Kerry’s 70-minute speech at the State Department focused largely on blaming Israeli settlements for the failure of peace efforts. Netanyahu countered that the root of the conflict remains “the persistent Palestinian refusal to recognize a Jewish state.”
He also suggested that Kerry’s scant references to violence and terrorism targeting Israel were “throwaway lines” and amounted to “lip service.”
(Roughly 350 words in Kerry’s speech of some 9,490 words touched on violence, terrorism and incitement against Israel.)
“In a speech ostensibly about peace between Israelis and Palestinians, Secretary Kerry paid lip service to the unremitting campaign of terrorism that has been waged by the Palestinians against the Jewish state for nearly a century,” Netanyahu said.
“What he did was spend most of his speech blaming Israel for the lack of peace, by passionately condemning a policy of enabling Jews to live in their history homeland, and in their eternal capital, Jerusalem,” he added.
“Hundreds of suicide bombings, thousands – tens of thousands of rockets, millions of Israelis in bomb shelters – are not throwaway lines in a speech. They are the realities that the people of Israel had to endure because of mistaken policies, policies that at the time won the thunderous applause of the world.”
In his speech Kerry explained why the U.S. had abstained rather than veto last Friday’s Security Council resolution. The measure condemned Israeli presence in disputed territories, including eastern Jerusalem, an area that includes Judaism’s holiest site. The resolution declared those areas to be “Palestinian territory.”
Kerry said it has been longstanding U.S. policy to oppose Israeli settlements, and “it is certainly not the role of any country to vote against its own policies.”
But Netanyahu said it had always been Israel – and America’s – policy that only direct negotiations would deliver a peace agreement between Israel and the Palestinians.
He quoted President Obama as saying at the U.N. in 2011 that “peace will not come through statements and resolutions at the United Nations; if it were that easy it would have been accomplished by now.”
“Until last week,” Netanyahu continued, “ this was repeated over and over again as American policy.
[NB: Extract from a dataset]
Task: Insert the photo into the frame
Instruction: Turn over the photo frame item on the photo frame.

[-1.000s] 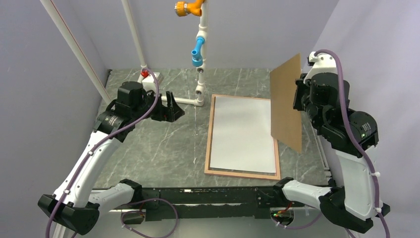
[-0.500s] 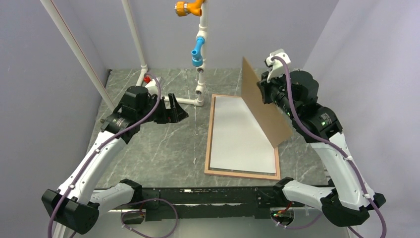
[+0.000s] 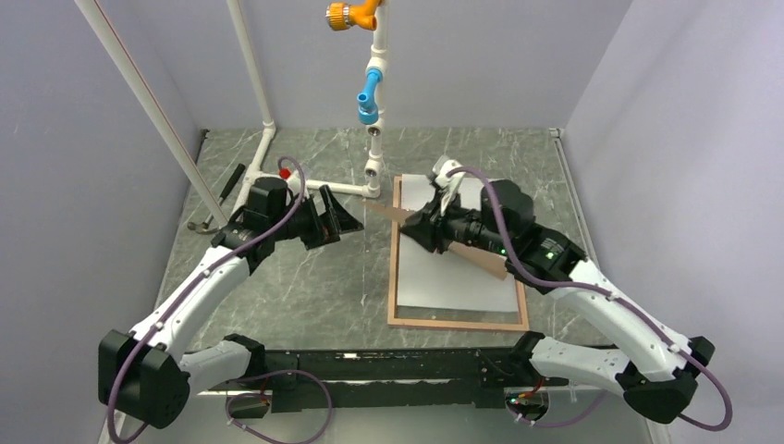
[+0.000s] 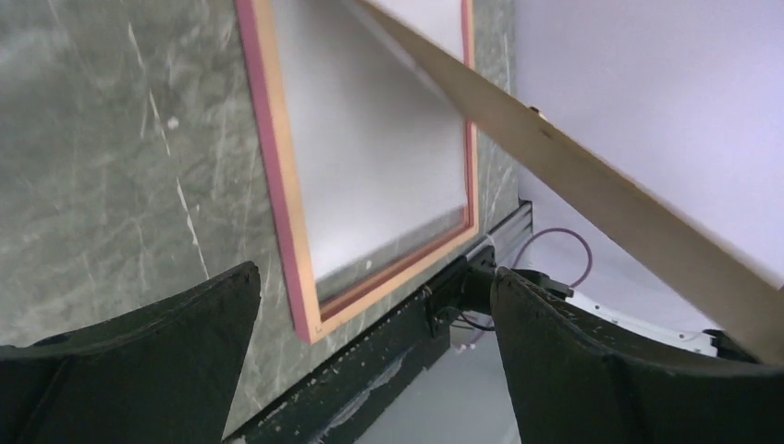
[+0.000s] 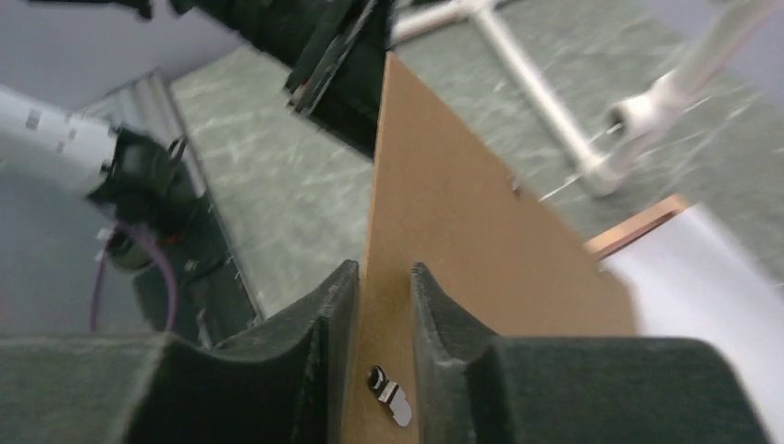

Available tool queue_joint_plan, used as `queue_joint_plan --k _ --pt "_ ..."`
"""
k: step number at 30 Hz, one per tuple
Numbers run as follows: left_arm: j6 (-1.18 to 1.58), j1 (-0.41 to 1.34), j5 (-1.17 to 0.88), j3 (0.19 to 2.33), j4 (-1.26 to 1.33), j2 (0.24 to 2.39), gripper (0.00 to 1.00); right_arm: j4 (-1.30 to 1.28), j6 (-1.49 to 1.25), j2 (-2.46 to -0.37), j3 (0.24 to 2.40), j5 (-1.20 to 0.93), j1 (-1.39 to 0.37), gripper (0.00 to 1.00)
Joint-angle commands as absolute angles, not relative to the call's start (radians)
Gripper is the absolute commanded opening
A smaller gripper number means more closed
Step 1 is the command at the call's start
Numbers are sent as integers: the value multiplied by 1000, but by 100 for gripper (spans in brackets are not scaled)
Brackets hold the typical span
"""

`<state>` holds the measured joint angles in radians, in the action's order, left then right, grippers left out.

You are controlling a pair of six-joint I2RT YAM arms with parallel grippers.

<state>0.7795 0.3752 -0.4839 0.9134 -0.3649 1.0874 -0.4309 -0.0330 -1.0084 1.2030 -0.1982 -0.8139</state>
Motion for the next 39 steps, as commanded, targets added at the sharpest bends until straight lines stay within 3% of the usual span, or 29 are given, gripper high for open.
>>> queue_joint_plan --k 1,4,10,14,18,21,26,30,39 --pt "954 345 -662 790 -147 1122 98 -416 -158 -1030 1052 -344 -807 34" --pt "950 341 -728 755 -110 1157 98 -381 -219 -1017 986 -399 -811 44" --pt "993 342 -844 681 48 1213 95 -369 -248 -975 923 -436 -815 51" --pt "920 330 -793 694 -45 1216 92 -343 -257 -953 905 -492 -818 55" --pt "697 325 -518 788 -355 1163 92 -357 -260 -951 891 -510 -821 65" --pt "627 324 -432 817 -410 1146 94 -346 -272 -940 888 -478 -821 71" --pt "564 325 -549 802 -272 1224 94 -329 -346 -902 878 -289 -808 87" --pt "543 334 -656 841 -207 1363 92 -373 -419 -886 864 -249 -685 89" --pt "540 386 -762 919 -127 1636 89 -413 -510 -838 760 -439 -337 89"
Secretary Kerry said [in Wednesday’s speech] that the United States cannot ‘vote against its own policies.’ But’s that’s exactly what it did at the U.N.”
He said Israel looked forward to working with President-elect Donald Trump and members of Congress on both sides of the aisle to mitigate the damage caused by the resolution, and ultimately have it rescinded.
Netanyahu began his statement by expressing appreciation for many decades of U.S. support – from successive administrations, Congress and the American people – for Israel.
“Our alliance is based on shared values, shared interests, a sense of shared destiny – and a partnership that has endured differences of opinions between our two governments over the best way to advance peace and stability in the Middle East,” he said.
“I have no doubt that our alliance will endure the profound disagreement we have had with the Obama administration, and will become even stronger in the future.”